Among the various machine learning techniques used for text classification, the naive bayes has always been the most popular for many years. Because of its simplicity as well as its speed and effectiveness in the classification task. Naive bayes belongs to the family of simple probabilistic classifier based on the impendent assumption that the value of one feature is different always from the other feature values. With this background, text document classifiers based on naive bayes technique have been studied extensively by many researchers. In their naive bayes classifiers, documents are presented as a binary feature vector according to whether each word is present or absent.

This paper proposes a model that presents the logical sequence of text document classification phases step by step, as well as discusses the possibility of using the multinomial naive bayes with Term Frequency-Inverse document frequency (TFIDF) method for text classification. TF-IDF is a numerical statistic method which calculates the weight for each term in each document. This method evaluates the importance of terms in document collections.

This paper is organized as follows: related work for text classification techniques, especially the naive bayes and its importance in section 2. Section 3 discusses the problem statement. Section 4 presents the proposed model through explaining the general architecture and explaining its major phases. Section 5 provides the experimental analysis of the proposed model. Section 6 concludes the work. Section 7 presents future trends in which the proposed work can exceed.

Related Work

Text document classification studies have become an emerging field in the text mining research area. Consequently, an abundance of approaches has been developed for such purpose, including support vector machines (SVM) [1], K-nearest neighbor (KNN) classification [2], Naive Bayes classification [3], Decision tree (DT) [4], Neural Network (NN) [5], and maximum entropy [6]. In regard to these approaches, Multinomial Naive Bayes test classifier has been vastly used due to its simplicity in training and classifying phases [3]. Many researchers proved its effectiveness in classifying the unstructured text documents in various domains.

Dalal and Zaveri [7] have presented a generic strategy for automatic text classification, which includes phases such as preprocessing, feature selection, using semantic or statistical techniques, and selecting the appropriate machine learning techniques (Naive bayes, Decision tree, hybrid techniques, Support vector machines). They have also discussed some of the key issues involved in text classification such as handling a large number of features, working with unstructured text, dealing with missing metadata, and selecting a suitable machine learning technique for training a text classifier.

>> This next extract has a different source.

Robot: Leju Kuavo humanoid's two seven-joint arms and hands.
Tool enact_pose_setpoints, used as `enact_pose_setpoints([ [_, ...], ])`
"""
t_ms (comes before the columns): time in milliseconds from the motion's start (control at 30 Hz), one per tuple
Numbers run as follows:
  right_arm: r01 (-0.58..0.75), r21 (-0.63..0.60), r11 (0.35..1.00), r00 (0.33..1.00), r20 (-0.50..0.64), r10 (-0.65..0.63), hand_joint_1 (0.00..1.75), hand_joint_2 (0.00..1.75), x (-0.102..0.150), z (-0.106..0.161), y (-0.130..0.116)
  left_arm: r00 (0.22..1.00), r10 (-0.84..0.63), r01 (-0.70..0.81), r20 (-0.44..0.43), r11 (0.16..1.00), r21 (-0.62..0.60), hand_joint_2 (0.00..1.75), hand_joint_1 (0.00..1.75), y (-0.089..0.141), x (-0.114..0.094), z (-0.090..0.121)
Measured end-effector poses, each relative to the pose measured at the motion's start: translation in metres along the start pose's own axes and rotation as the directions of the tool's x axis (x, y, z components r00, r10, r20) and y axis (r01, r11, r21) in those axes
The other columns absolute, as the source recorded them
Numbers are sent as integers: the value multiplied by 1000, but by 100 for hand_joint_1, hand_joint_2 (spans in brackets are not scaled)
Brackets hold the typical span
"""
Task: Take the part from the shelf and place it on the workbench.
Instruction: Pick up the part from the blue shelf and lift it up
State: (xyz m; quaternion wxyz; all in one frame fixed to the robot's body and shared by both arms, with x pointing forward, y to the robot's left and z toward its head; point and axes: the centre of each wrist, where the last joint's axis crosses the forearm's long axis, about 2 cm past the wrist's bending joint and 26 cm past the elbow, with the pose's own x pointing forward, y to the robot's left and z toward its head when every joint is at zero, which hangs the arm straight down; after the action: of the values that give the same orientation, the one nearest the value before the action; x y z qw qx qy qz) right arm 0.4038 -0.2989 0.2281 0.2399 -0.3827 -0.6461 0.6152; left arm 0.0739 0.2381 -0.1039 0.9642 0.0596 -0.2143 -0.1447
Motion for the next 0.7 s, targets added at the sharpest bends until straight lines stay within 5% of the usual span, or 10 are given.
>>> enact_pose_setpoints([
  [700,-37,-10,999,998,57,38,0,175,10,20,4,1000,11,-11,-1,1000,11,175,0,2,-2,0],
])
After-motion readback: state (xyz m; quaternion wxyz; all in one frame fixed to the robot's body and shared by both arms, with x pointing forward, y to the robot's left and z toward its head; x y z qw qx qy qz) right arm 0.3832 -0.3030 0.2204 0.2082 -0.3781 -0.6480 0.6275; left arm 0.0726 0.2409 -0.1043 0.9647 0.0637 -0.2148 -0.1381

Bolaj and Govilkar [8] have presented a survey of text categorization techniques for Indian regional languages and have proved that the naive bayes, k-nearest neighbor, and support vector machines are the most suitable techniques for achieving better document classification results for Indian regional languages. Jain and Saini [9] used a statistical approach to classify Punjabi text. In this paper Naive bayes classifier has been successfully implemented and tested. The classifier has achieved satisfactory results in classifying the documents.

Tilve and Jain [10] used three text classification algorithms (Naive Bayes, VSM for text classification, and the new implemented Use of Stanford Tagger for text classification) for text classification on two different datasets (20 Newsgroups and New news dataset for five categories). Comparing with the above classification strategies, Naïve Bayes is potentially good at serving as a text classification model due to its simplicity. Gogoi and Sarma [11] has highlighted the performance of employing Naive bayes technique in document classification.

In this paper, a classification model has been built on and evaluated according to a small dataset of four categories and 200 documents for training and testing. The result has been validated using statistical measures of precision, recall and their combination F-measure. Results showed that Naïve Bayes is a good classifier. This study can be extended by applying Naive Bayes classification on larger datasets. Rajeswari R, et al. [12] focused on text classification using Naive bayes and K-nearest neighbor classifiers and to confirm on performance and accuracy of these approaches. The result showed that Naive bayes classifier is a good classifier with an accuracy of 66.67 as opposed to KNN classifier with 38.89.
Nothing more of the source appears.